-- Provided records follows --

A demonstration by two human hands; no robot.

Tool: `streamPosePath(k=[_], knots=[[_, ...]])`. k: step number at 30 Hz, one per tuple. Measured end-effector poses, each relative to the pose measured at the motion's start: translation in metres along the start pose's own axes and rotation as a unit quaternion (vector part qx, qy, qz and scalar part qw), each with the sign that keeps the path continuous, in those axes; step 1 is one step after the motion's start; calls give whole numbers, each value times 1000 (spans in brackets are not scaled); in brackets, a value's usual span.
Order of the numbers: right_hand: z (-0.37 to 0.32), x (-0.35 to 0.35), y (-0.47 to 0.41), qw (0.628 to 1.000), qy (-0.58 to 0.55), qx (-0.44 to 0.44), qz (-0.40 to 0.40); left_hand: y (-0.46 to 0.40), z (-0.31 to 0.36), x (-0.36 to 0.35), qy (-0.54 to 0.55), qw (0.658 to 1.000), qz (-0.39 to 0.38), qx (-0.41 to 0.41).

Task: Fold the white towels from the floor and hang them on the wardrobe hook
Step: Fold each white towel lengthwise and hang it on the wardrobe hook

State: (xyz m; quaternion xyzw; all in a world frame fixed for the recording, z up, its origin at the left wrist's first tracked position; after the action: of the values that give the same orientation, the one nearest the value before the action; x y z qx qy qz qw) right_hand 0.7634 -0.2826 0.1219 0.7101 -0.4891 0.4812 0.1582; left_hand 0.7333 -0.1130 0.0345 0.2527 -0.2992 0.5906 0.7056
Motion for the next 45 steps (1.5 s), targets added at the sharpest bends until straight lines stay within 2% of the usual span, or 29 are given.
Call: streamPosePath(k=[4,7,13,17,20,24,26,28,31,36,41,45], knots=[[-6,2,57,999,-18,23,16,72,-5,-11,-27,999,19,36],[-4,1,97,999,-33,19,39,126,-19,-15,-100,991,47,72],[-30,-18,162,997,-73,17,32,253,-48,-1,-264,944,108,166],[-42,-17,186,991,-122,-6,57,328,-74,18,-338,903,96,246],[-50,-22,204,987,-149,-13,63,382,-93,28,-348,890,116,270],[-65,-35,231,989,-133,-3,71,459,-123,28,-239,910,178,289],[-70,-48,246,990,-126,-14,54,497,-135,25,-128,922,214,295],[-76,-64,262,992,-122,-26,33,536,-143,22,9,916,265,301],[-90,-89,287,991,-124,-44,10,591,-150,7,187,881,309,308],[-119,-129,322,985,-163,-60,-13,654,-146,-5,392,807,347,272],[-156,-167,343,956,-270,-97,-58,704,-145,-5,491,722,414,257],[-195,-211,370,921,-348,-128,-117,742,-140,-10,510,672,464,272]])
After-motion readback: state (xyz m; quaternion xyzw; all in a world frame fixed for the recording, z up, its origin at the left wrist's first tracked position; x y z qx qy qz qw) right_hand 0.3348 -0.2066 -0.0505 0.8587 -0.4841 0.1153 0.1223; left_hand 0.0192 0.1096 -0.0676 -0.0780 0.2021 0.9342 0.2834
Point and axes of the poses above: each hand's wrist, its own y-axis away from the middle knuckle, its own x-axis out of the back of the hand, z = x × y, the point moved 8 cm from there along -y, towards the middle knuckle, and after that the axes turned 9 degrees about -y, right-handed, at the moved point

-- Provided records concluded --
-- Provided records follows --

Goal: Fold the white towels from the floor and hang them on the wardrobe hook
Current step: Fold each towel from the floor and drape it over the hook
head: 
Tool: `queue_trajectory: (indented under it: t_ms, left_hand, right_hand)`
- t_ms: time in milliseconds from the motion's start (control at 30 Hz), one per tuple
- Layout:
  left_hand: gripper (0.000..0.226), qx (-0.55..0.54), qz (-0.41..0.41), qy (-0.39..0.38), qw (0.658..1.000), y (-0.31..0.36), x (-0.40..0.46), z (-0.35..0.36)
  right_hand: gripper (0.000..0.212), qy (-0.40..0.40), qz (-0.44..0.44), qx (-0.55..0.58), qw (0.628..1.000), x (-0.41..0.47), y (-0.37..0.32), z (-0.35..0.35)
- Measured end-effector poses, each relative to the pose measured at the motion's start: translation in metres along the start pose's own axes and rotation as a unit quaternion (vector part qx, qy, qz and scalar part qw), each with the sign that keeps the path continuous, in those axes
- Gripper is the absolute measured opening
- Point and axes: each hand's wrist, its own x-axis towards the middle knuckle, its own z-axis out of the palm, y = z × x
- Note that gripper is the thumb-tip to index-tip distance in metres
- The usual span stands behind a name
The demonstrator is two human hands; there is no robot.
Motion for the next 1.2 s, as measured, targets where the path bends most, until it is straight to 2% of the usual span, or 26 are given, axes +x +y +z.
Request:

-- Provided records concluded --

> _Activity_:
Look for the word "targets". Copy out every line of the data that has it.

> _Your solution_:
Motion for the next 45 steps (1.5 s), targets added at the sharpest bends until straight lines stay within 2% of the usual span, or 29 are given.
Motion for the next 1.2 s, as measured, targets where the path bends most, until it is straight to 2% of the usual span, or 26 are given, axes +x +y +z.

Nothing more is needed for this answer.